KOP addressed client‑server communication issues such as per‑business request code changes, lack of request/response standards, uncontrolled request volume, scattered business logic, and outdated documentation.

Access control with client identifiers and secret keys for request signing.

Traffic allocation and degradation per client, city, or platform, with AB‑testing and core API protection.

Traffic analysis across client, API, IP, and user dimensions to detect malicious requests.

Real‑time API publishing without redeploying KOP, with audit mechanisms.

Real‑time monitoring of API call counts, success/failure rates, latency, with alerting on thresholds.

Real‑Time Computation and Monitoring

Built on Storm and HBase, the monitoring platform processes logs in real time, aggregates metrics per minute, and stores results in HBase. Data flow: logs → Storm bolts (parse KV) → RocketMQ → HBase (insert‑only) and MetaQ for buffering, ensuring stability under spikes.

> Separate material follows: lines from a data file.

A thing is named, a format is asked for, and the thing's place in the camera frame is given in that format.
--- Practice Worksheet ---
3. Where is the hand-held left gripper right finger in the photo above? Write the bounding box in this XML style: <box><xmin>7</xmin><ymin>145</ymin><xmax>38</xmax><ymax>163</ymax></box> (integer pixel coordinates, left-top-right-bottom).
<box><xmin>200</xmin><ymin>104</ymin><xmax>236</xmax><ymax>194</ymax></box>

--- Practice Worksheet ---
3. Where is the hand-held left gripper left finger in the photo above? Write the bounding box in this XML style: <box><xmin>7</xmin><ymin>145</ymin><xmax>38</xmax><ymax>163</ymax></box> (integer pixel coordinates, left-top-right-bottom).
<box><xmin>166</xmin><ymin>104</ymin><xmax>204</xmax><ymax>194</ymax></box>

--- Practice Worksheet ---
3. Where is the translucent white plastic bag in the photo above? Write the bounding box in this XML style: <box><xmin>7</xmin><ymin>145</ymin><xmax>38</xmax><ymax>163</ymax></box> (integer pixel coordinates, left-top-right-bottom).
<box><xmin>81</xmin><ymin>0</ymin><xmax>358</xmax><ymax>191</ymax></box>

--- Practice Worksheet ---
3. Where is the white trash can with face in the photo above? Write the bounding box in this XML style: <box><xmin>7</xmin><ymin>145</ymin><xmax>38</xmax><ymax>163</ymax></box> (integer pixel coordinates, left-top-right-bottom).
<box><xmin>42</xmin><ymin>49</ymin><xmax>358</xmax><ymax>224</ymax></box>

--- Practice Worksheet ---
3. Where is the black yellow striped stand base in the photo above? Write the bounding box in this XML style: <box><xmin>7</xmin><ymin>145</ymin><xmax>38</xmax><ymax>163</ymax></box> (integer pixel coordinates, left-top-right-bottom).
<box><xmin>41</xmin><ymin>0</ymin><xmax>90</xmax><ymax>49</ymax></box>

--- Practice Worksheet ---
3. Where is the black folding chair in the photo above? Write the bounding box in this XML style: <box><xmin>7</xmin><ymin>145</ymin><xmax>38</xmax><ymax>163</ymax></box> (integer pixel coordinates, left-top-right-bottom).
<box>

Key components include core calculation (sum, avg, group), Storm bolts for parsing and KV processing, HBase insert‑only storage to avoid row‑lock contention, and RocketMQ buffering to handle traffic spikes.

Data Layer Refactoring

To meet growing performance demands, the system moved from single‑database tables to client‑side sharding with a custom framework. Challenges included synchronizing multiple front‑end databases to a single back‑end database and handling large‑scale offline data extraction with Sqoop, which caused instability and duplicate extraction.

Data Synchronization Platform

Implemented using open‑source Canal to capture MySQL binlog in row mode, converting it to MQ messages for downstream consumption. Features: multi‑consumer support, global/local ordering, replay at specific timestamps, link monitoring and alerts, and automated node deployment via a management console.

Real‑Time Data Center

Front‑end MySQL shards are synchronized to HBase, enabling existing applications to query via an SQL‑to‑HBase translation layer that supports secondary indexes, rowkey‑based sorting, and key hashing to distribute load across regions.

Secondary indexes are implemented client‑side (no Coprocessor) to allow bulk inserts, improving write performance. Index configuration also influences multi‑table unification, requiring unique constraints on concatenated fields.